In accordance with this study, EDHF has been suggested to be more important in female arteries to confer endothelium-dependent dilatation, while NO played a predominant role in arteries from males. The latter finding indeed concurs with previous reports in several vascular beds, including mesenteric and tail arteries from rats as well as genital arteries from rabbits. These findings together suggest that under pathological conditions EDHF could compensate for the loss of NO in female rather than in male arteries

==Summary==
Based on current evidence, the term of endothelium-derived hyperpolarising factor should represent a mechanism rather than a specific factor. The mechanism(s) of endothelium-dependent hyperpolarization (i.e., EDHF-mediated relaxation) seems to be heterogeneous depending on several factors (e.g., size and vascular bed), surrounding environment (oxidative stress, hypercholesterolemia) and demand (compensatory). Different endothelial mediators or pathways involved in EDHF-mediated relaxation may also work simultaneously and/or substitute each other. It implies a reasonable physiological sense, although to some extent and when EDHF acts as backup mechanism for endothelium-dependent relaxation in the presence of compromised NO contribution.
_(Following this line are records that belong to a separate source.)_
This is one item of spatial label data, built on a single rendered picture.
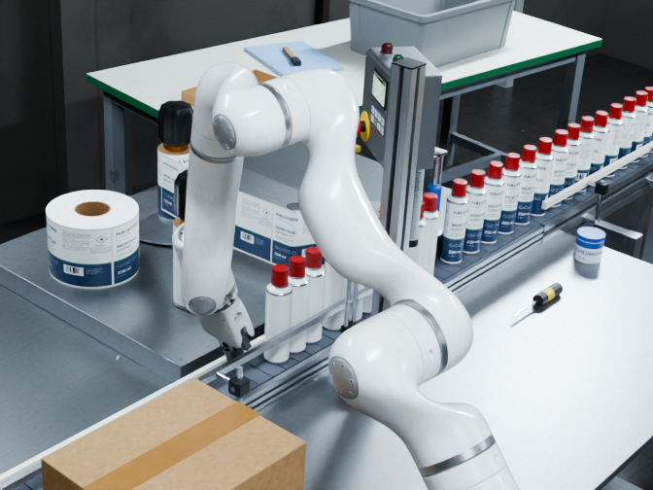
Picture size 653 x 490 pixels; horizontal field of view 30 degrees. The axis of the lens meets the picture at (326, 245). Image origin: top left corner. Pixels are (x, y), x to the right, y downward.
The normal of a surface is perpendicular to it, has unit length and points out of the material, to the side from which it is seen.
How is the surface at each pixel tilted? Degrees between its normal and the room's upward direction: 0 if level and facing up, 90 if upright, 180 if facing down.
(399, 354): 51
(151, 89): 0
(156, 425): 0
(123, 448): 0
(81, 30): 90
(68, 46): 90
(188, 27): 90
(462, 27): 95
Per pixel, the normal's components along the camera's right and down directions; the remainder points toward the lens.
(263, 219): -0.59, 0.33
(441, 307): 0.21, -0.47
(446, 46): 0.71, 0.43
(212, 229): 0.15, -0.10
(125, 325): 0.06, -0.89
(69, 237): -0.32, 0.41
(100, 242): 0.36, 0.44
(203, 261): 0.03, 0.18
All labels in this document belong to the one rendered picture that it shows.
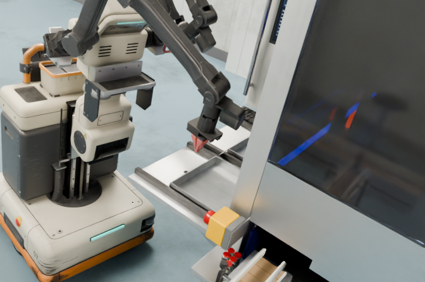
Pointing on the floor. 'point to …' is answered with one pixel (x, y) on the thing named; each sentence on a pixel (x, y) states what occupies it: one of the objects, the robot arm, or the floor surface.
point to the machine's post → (277, 86)
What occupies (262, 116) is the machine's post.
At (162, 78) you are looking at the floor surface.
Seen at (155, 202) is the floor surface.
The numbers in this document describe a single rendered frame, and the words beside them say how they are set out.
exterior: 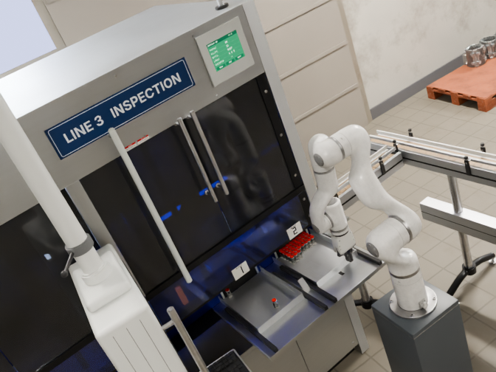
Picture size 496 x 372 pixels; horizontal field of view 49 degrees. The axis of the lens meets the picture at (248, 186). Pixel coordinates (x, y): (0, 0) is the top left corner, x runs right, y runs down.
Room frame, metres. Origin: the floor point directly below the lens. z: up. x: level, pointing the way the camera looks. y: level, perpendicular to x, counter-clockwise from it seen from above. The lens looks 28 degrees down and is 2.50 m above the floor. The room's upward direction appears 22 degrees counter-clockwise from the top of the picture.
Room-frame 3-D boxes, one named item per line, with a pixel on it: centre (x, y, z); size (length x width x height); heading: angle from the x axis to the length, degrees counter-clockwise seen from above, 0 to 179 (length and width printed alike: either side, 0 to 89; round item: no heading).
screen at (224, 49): (2.19, -0.12, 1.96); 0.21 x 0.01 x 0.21; 114
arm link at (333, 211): (1.98, -0.30, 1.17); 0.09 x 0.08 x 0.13; 112
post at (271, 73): (2.30, -0.27, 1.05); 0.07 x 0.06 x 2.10; 24
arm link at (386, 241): (1.62, -0.42, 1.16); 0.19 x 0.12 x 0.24; 112
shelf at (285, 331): (1.99, -0.04, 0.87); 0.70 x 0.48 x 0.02; 114
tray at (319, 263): (2.12, -0.17, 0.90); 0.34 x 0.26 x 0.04; 25
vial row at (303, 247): (2.20, -0.13, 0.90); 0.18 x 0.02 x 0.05; 115
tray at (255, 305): (1.98, 0.14, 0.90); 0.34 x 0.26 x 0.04; 24
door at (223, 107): (2.18, -0.05, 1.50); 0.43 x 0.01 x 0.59; 114
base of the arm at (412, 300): (1.63, -0.45, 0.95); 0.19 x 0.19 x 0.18
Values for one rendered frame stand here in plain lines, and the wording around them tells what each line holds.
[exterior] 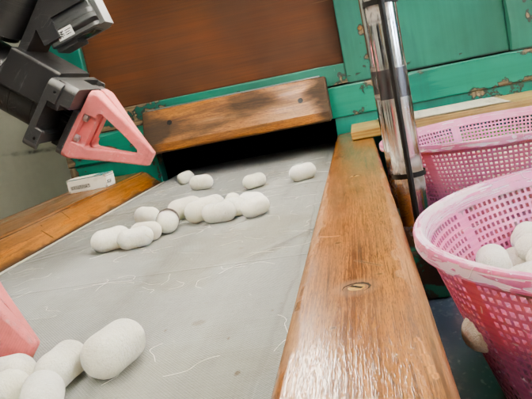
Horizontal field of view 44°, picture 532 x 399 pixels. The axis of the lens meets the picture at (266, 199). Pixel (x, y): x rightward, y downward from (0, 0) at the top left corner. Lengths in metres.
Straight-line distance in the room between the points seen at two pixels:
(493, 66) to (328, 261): 0.79
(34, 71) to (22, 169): 1.50
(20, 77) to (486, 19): 0.72
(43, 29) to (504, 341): 0.48
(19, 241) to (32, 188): 1.40
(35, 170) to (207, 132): 1.13
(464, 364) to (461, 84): 0.71
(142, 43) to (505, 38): 0.57
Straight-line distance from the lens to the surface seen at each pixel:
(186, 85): 1.11
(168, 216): 0.62
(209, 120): 1.04
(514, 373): 0.31
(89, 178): 0.98
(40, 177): 2.09
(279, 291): 0.38
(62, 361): 0.31
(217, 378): 0.29
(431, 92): 1.07
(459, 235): 0.40
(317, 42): 1.08
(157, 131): 1.06
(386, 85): 0.50
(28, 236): 0.73
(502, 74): 1.09
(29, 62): 0.63
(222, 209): 0.62
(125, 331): 0.32
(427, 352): 0.21
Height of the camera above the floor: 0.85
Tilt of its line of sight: 9 degrees down
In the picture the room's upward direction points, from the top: 11 degrees counter-clockwise
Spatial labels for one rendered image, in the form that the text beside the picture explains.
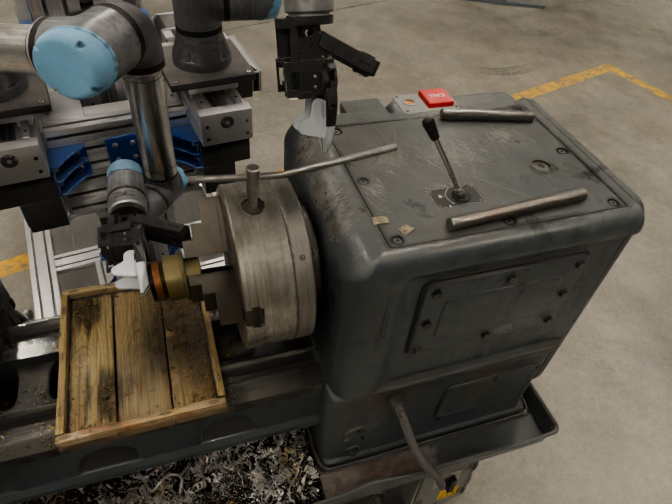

Thus, alternatives for EDHF-typed responses (H_{2}O_{2}, K^{+} etc.) will provide a guarantee for compensation of endothelial function. However, once the involvement of a certain endothelium-derived vasodilator for a given vascular bed is confirmed, it is preferred that they be described by their proper name (i.e., endothelium-derived H_{2}O_{2}, or CNP), and no longer be termed as “EDHF”. Although the role of EDHF in the genesis of Cardiovascular Disease remains to be further elucidated, the EDHF contribution and its importance at the level of small arteries delivers a theoretical opportunity to control systemic blood pressure. There is an increasing experimental evidence to suggest that treatment of the EDHF system could provide a means to control blood pressure and blood flow to target organs in compatible way achieved by manipulations of NO system.

Since “EDHF story” is particularly heterogeneous and based mainly on animal studies, the most important and demanding current task is to strengthen our knowledge about EDHF action in human arteries in health and disease.